Saturday, September 29

Shoe Tips

Wish I had known this sooner.

 I hate not wearing socks because in short order the shoes start to stink. I am excited about this tip.

With some shoes, it is not practical or stylish to wear socks.


Use panty liners to absorb sweat

Friday, September 28

10 low-carb soups

For all my friends who are doing Low-Carb right now and there are quite a few of you, here are 10 low carb soup recipes you can try. I have followed and been a fan of Kalyn since way back when Butch and I did the South Beach diet. She has oodles of low carb recipes. Many of these soup recipes sound really good to me now that the weather has cooled off.
https://kalynskitchen.com/ten-tasty-low-carb-soups-with-ground-beef/

Those of us that cook are usually asking our friends for recipes of food they have prepared and was a hit, or tickled your taste buds in just the right way. Many times these recipes will get copied down on a scrap of paper and tucked away in a drawer. I find them all the time. Sometimes I will remember who I received it from and sometimes I will only remember the recipe and why I liked it. I am going to label these Scratchpaper recipes in the future and put them in a folder. Here is one of the Scratchpaper recipes I came across yesterday.


Autumn Apple Salad
Autumn Apple Salad Recipe
Ingredients
 1 can (20 ounces) crushed pineapple, undrained
 2/3 cup sugar
 1 package (3 ounces) lemon gelatin
 1 package (8 ounces) cream cheese, softened
 1 cup diced unpeeled apples
 1/2 to 1 cup chopped nuts
 1 cup chopped celery
 1 cup whipped topping
 Lettuce leaves


Nutritional Facts
1 serving (1 piece) equals 219 calories, 11 g fat (5 g saturated fat), 21 mg cholesterol, 81 mg sodium, 29 g carbohydrate, 1 g fiber, 4 g protein.

Directions
In a saucepan, combine pineapple and sugar; bring to a boil and boil for 3 minutes. Add gelatin; stir until dissolved. Add cream cheese; stir until mixture is thoroughly combined. Cool.
Fold in apples, nuts, celery and whipped topping. Pour into a 9-in. square baking pan. Refrigerate until firm. Cut into squares and serve on lettuce leaves.
Yield: 9-12 servings.
Originally published as Autumn Apple Salad in Country Woman May/June 1993, p33

Provided by Janice Cooke

Wednesday, September 26

*An Affair of the Lungs*

Not many of my friends, family or acquaintances smoke cigarettes any longer. This was written in a college class I took after moving to Cumberland Iowa. I have kept it all these years and every now and then I would run across it and wish it was on the computer so I could share it. But let's face it, it is LONG! And I would have had to type it all and typing is not one of the things in my repertoire of talent despite the amount of it I do. But now I have the Voice to Text thingy in Google Docs and I am able to make it work to my satisfaction so when I ran across this paper I wrote in 1988 I decided to give it a go.

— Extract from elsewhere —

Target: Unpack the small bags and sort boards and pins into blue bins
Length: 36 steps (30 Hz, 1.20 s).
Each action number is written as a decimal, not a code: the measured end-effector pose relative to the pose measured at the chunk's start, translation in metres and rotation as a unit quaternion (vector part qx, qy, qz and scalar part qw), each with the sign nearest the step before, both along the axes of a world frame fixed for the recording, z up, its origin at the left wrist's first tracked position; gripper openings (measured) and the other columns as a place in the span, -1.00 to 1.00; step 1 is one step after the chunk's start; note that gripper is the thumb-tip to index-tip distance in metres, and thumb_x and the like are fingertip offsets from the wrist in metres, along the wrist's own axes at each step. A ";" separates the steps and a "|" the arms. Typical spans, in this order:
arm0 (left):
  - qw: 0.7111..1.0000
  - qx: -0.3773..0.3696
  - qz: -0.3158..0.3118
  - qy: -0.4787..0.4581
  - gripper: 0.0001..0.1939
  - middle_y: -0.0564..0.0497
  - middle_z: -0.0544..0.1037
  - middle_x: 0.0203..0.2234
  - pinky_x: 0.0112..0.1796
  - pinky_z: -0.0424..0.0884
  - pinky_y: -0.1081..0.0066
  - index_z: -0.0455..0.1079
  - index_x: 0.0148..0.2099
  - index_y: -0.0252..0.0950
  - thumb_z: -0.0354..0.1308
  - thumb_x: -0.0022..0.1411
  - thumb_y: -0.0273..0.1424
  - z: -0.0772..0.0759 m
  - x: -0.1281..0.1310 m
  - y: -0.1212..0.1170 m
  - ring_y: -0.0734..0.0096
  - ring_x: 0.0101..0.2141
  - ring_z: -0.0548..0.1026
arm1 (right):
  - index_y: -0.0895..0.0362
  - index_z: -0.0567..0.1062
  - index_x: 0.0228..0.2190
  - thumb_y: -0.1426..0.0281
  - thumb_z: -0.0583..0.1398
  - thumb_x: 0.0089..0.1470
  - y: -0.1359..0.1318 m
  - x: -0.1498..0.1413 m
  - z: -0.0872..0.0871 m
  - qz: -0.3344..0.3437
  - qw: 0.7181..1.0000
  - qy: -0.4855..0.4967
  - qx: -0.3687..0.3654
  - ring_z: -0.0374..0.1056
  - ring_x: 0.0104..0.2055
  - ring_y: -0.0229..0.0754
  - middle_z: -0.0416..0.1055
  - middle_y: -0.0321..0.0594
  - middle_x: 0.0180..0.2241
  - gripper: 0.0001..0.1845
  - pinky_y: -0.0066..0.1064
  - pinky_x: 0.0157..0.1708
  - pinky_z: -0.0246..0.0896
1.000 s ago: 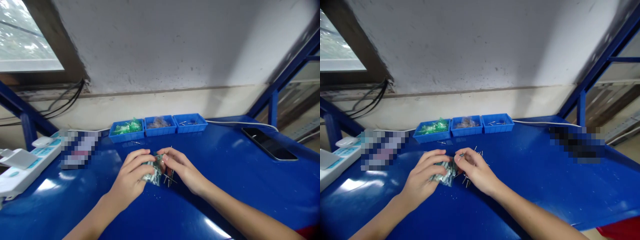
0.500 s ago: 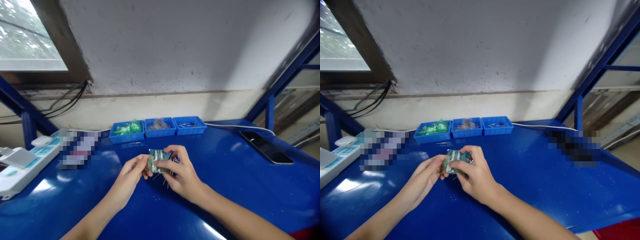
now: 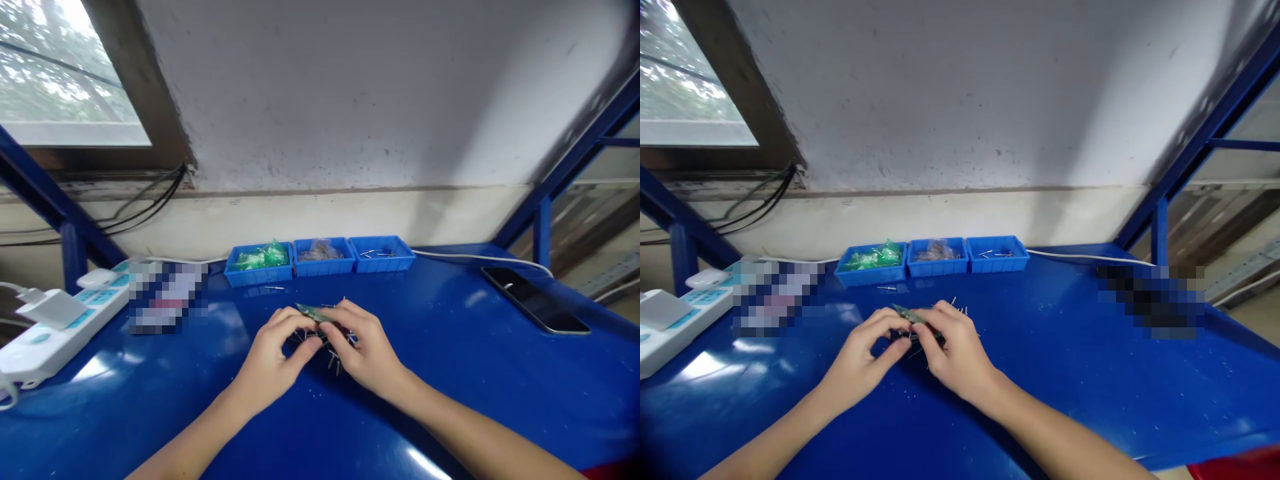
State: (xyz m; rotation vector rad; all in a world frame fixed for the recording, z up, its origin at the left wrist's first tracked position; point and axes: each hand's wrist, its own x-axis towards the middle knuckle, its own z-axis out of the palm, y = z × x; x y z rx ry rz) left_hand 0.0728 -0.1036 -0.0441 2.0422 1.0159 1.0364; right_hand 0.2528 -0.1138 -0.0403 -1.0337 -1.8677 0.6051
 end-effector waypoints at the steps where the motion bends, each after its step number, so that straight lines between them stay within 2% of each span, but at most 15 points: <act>1: 0.997 -0.068 0.004 -0.038 -0.74 -0.06 0.47 -0.34 -0.25 0.36 0.30 0.42 -0.26 -0.22 -0.01 0.29 -0.21 0.000 0.000 0.001 0.30 -0.28 0.41 | 0.08 0.47 -0.11 0.44 0.04 0.18 0.000 0.001 -0.002 -0.004 0.998 -0.034 0.047 0.28 -0.32 -0.23 0.36 -0.18 -0.32 -0.71 -0.34 -0.29 0.27; 4: 0.965 -0.225 0.017 -0.135 -0.63 -0.05 0.46 -0.41 -0.37 0.37 0.38 0.39 -0.28 -0.26 -0.09 0.30 -0.12 -0.002 0.001 0.005 0.36 -0.38 0.43 | 0.02 0.48 -0.08 0.55 0.01 0.15 -0.001 0.002 -0.006 -0.015 0.982 -0.114 0.150 0.25 -0.21 -0.15 0.32 -0.11 -0.21 -0.61 -0.25 -0.26 0.27; 6: 0.960 -0.246 0.006 -0.132 -0.68 -0.03 0.46 -0.44 -0.43 0.36 0.42 0.39 -0.27 -0.28 -0.01 0.27 -0.14 0.000 -0.002 0.010 0.38 -0.43 0.43 | -0.03 0.52 -0.16 0.61 0.01 0.10 -0.002 0.001 -0.006 -0.019 0.973 -0.140 0.184 0.21 -0.09 -0.08 0.28 -0.10 -0.12 -0.57 -0.16 -0.19 0.26; 8: 0.982 -0.168 0.027 -0.077 -0.75 -0.02 0.49 -0.43 -0.42 0.37 0.41 0.39 -0.26 -0.27 0.05 0.23 -0.19 0.006 -0.010 0.019 0.38 -0.43 0.44 | -0.03 0.54 -0.20 0.63 0.04 0.06 -0.003 0.000 -0.006 -0.020 0.971 -0.145 0.189 0.14 0.01 -0.02 0.21 -0.09 -0.04 -0.57 -0.07 -0.12 0.24; 10: 0.994 -0.021 0.107 0.015 -0.79 -0.01 0.53 -0.37 -0.33 0.39 0.36 0.42 -0.23 -0.23 0.08 0.21 -0.23 0.019 -0.025 0.033 0.33 -0.39 0.46 | -0.01 0.52 -0.18 0.61 0.07 0.05 -0.004 -0.001 -0.006 -0.022 0.974 -0.142 0.175 0.09 0.07 0.01 0.16 -0.08 0.00 -0.61 -0.05 -0.08 0.23; 11: 0.983 0.053 0.161 0.071 -0.80 -0.01 0.55 -0.30 -0.27 0.39 0.32 0.43 -0.21 -0.22 0.10 0.19 -0.24 0.026 -0.034 0.041 0.30 -0.34 0.47 | 0.01 0.52 -0.17 0.59 0.08 0.06 -0.004 0.000 -0.006 -0.024 0.976 -0.140 0.165 0.09 0.08 0.01 0.14 -0.06 0.00 -0.63 -0.06 -0.08 0.24; 12: 0.969 0.095 0.191 0.128 -0.79 -0.02 0.55 -0.27 -0.23 0.38 0.29 0.44 -0.21 -0.22 0.10 0.18 -0.24 0.034 -0.042 0.051 0.27 -0.31 0.47 | 0.02 0.51 -0.17 0.57 0.09 0.06 -0.004 0.000 -0.005 -0.025 0.978 -0.137 0.157 0.10 0.07 0.02 0.15 -0.05 0.00 -0.65 -0.07 -0.09 0.25; 14: 0.942 0.139 0.212 0.220 -0.77 -0.02 0.57 -0.27 -0.20 0.37 0.29 0.46 -0.20 -0.22 0.08 0.18 -0.24 0.047 -0.057 0.071 0.25 -0.31 0.49 | 0.03 0.51 -0.18 0.54 0.09 0.08 -0.004 0.001 -0.005 -0.030 0.980 -0.131 0.144 0.11 0.06 0.02 0.16 -0.04 -0.03 -0.69 -0.08 -0.11 0.27; 17: 0.921 0.148 0.198 0.302 -0.71 -0.06 0.57 -0.24 -0.20 0.35 0.31 0.46 -0.15 -0.24 0.03 0.22 -0.22 0.055 -0.067 0.099 0.23 -0.29 0.50 | 0.05 0.51 -0.19 0.50 0.10 0.11 -0.003 0.002 -0.006 -0.037 0.982 -0.129 0.132 0.13 0.04 0.00 0.17 -0.02 -0.04 -0.73 -0.10 -0.11 0.27; 21: 0.900 0.153 0.154 0.377 -0.67 -0.11 0.56 -0.19 -0.17 0.33 0.30 0.46 -0.10 -0.24 -0.01 0.24 -0.20 0.053 -0.066 0.127 0.16 -0.20 0.50 | 0.05 0.50 -0.18 0.47 0.10 0.12 -0.002 0.002 -0.007 -0.038 0.984 -0.124 0.124 0.13 0.05 -0.01 0.17 -0.03 -0.05 -0.75 -0.11 -0.10 0.26; 24: 0.885 0.155 0.148 0.413 -0.65 -0.10 0.55 -0.14 -0.16 0.31 0.29 0.46 -0.08 -0.21 0.00 0.21 -0.17 0.056 -0.063 0.141 0.10 -0.16 0.49 | 0.06 0.50 -0.18 0.45 0.11 0.12 -0.001 0.003 -0.006 -0.039 0.985 -0.120 0.121 0.12 0.05 -0.01 0.18 -0.03 -0.06 -0.76 -0.11 -0.09 0.26; 29: 0.871 0.156 0.131 0.447 -0.67 -0.09 0.58 -0.20 -0.21 0.31 0.29 0.48 -0.12 -0.17 0.00 0.19 -0.18 0.066 -0.058 0.154 0.11 -0.23 0.51 | 0.09 0.49 -0.18 0.42 0.09 0.14 -0.002 0.007 -0.003 -0.038 0.986 -0.124 0.107 0.11 0.07 -0.04 0.17 -0.03 -0.06 -0.77 -0.14 -0.05 0.23; 33: 0.868 0.102 0.081 0.479 -0.70 -0.07 0.60 -0.29 -0.27 0.32 0.32 0.51 -0.17 -0.16 0.03 0.15 -0.22 0.060 -0.054 0.159 0.17 -0.31 0.52 | 0.10 0.49 -0.17 0.39 0.09 0.15 -0.004 0.005 -0.003 -0.039 0.986 -0.136 0.093 0.10 0.07 -0.02 0.17 -0.02 -0.05 -0.76 -0.13 -0.07 0.23; 36: 0.859 0.083 0.075 0.499 -0.72 -0.06 0.60 -0.34 -0.28 0.33 0.33 0.52 -0.21 -0.16 0.03 0.14 -0.22 0.052 -0.052 0.162 0.18 -0.33 0.51 | 0.12 0.48 -0.15 0.38 0.08 0.15 -0.003 0.005 -0.002 -0.033 0.985 -0.147 0.085 0.13 0.03 -0.02 0.19 -0.02 -0.08 -0.74 -0.13 -0.08 0.23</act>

Barbara Brooker                                       A+
English Comp. 1
J. VanDusen
November 2,1988

An Affair of the Lungs

For 28 years he was my constant companion. Neither my husband nor my children commanded as much of my time and attention as Mr. Tobacco (Toby for short) Nicotine.

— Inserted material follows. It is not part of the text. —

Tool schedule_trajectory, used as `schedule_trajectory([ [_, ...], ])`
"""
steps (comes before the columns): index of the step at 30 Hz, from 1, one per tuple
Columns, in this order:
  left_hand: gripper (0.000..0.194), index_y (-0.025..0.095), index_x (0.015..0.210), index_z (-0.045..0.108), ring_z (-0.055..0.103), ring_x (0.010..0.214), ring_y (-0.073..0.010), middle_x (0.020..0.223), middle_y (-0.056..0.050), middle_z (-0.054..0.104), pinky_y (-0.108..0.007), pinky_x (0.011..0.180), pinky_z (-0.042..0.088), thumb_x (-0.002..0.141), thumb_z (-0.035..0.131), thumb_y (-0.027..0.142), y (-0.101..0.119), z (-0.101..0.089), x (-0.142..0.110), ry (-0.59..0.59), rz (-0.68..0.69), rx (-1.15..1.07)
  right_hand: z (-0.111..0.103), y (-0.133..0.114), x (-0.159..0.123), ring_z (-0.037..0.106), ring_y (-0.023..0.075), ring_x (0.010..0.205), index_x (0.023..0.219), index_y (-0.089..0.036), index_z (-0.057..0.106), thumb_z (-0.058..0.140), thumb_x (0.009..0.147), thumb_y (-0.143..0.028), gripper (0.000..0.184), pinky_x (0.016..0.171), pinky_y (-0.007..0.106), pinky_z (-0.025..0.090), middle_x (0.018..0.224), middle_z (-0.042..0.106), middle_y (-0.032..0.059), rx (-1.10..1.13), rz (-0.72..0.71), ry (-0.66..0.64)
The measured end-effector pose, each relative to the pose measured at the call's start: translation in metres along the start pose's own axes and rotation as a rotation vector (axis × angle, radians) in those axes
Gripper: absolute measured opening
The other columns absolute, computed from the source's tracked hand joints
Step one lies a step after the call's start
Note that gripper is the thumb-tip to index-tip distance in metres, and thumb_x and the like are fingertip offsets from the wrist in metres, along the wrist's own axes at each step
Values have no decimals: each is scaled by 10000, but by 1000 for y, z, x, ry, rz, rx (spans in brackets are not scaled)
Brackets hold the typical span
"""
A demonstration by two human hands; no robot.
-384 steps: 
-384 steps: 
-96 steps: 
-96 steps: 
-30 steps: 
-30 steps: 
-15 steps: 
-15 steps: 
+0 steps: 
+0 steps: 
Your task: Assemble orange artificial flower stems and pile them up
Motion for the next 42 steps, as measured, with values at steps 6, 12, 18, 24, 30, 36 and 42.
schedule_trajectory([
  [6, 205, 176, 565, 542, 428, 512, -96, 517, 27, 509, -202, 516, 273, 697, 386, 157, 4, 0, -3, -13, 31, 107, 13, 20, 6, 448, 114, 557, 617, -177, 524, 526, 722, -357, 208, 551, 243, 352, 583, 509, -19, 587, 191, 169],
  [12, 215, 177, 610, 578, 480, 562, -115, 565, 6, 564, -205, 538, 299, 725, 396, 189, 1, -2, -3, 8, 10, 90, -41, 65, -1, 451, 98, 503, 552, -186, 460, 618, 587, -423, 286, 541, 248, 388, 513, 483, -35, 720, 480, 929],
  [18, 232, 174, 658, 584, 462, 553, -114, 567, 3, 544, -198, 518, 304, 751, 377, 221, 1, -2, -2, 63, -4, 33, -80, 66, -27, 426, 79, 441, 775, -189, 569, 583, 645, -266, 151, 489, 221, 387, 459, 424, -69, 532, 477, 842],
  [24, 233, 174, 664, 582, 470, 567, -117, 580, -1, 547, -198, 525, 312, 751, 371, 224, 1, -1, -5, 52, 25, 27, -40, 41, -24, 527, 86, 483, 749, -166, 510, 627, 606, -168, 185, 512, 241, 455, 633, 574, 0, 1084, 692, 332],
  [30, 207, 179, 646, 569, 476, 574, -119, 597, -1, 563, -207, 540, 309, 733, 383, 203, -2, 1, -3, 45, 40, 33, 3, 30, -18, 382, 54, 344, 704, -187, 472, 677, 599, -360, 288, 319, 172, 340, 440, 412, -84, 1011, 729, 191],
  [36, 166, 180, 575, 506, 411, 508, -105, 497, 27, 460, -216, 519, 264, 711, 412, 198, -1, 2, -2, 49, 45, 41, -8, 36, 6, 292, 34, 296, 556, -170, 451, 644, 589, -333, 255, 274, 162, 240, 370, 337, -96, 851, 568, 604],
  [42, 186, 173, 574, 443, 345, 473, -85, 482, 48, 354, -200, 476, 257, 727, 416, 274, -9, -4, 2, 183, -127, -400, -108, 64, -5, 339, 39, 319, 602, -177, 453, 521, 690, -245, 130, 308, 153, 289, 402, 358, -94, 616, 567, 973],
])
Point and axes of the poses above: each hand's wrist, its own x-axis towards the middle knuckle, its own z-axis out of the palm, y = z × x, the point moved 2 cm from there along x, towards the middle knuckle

At the vulnerable age of 13, I became acquainted with Toby through my friends. Some adults said he was a bad-news character, but I was morbidly fascinated. It wasn't love at first sight; he really choked me up in the beginning. We quickly established our relationship, and before long, I saw him on a daily basis; in a few short years, he was with me every hour of every day with a large share of my money going toward his support. I liked Toby; he made me feel grown-up, relaxed and at ease.


For many years I didn't consider Toby a problem as most of my friends and relatives had relationships with him as well, in one brand or another. My husband harbored no jealousy as he also had a kinship with him.

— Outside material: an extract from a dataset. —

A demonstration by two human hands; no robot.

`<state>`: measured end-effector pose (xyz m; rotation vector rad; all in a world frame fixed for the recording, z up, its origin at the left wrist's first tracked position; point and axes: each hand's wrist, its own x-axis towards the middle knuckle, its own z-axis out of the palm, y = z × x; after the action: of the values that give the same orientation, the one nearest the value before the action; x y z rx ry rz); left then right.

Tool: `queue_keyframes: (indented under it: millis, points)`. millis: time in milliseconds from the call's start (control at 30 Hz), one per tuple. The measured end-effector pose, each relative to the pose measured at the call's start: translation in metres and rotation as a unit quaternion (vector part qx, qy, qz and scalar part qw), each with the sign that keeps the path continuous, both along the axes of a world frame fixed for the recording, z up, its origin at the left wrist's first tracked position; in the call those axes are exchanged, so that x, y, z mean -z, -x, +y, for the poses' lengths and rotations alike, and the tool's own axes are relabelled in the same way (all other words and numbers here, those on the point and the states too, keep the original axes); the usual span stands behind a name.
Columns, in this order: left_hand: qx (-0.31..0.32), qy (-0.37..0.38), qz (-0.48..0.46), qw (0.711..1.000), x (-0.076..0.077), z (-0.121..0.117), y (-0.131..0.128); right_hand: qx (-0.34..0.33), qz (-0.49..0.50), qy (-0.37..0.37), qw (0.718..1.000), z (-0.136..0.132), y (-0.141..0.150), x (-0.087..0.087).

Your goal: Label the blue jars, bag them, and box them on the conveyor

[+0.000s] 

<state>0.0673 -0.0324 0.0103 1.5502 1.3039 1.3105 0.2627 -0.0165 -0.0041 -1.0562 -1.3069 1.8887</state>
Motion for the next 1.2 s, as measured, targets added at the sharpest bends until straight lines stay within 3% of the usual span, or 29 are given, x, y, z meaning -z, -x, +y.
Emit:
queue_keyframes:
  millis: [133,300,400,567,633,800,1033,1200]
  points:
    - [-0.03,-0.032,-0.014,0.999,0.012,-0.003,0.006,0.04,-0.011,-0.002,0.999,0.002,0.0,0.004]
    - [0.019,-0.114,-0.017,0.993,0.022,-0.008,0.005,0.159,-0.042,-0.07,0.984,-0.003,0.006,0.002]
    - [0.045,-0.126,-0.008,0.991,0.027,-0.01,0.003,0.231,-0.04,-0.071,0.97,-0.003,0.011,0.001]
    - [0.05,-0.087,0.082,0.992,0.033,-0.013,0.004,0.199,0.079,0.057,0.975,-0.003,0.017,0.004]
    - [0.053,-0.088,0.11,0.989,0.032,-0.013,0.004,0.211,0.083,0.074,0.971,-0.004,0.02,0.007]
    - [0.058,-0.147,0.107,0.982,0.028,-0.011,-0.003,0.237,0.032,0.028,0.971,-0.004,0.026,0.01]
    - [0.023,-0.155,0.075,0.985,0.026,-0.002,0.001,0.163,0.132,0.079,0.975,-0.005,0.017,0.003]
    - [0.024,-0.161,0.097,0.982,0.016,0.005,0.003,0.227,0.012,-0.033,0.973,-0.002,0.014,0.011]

When the first Surgeon General's report emerged, linking Toby with the big C (Cancer), it was met with disdain and derision. Not my Toby-he wasn't a troublemaker! How could they say those absurd things about my friend?


As time passed the evidence mounted as more and more people are dying of lung cancer, and the finger of death was being pointed at Toby. There were even those who blatantly labeled him a murderer. It began to be an embarrassment to be seen with him.


I was a raging bundle of conflict and turmoil. I was beginning to want to be rid of Toby; but the mere thought of pushing him out of my life precipitated a deluge of emotions. I was consorting with a known criminal and the guilt was a heavy burden: after all, Toby had been a bosom buddy for 28 years. Could I get on with my life without him? The slightest consideration brought about perspiration and palpitations because I depended deeply on Toby. What if there were a storm and I couldn't get to him? Worse yet, what if he were wiped off the face of the Earth and I could never be near him again?

The depth of my devotion may be difficult to understand for those who don't know Toby, but I once gave up a job for him. I was a chiropractic assistant and Toby's presence was strictly forbidden in the office.  Needless to say, I didn't stay for lunch. Absence makes the heart grow fonder, and my relationship with Toby took on an even greater significance. Daily, I was reminded of how heavy my dependency had grown. Openly admitting that Toby was the cause was out of the question, but in my heart of hearts, I knew it to be true.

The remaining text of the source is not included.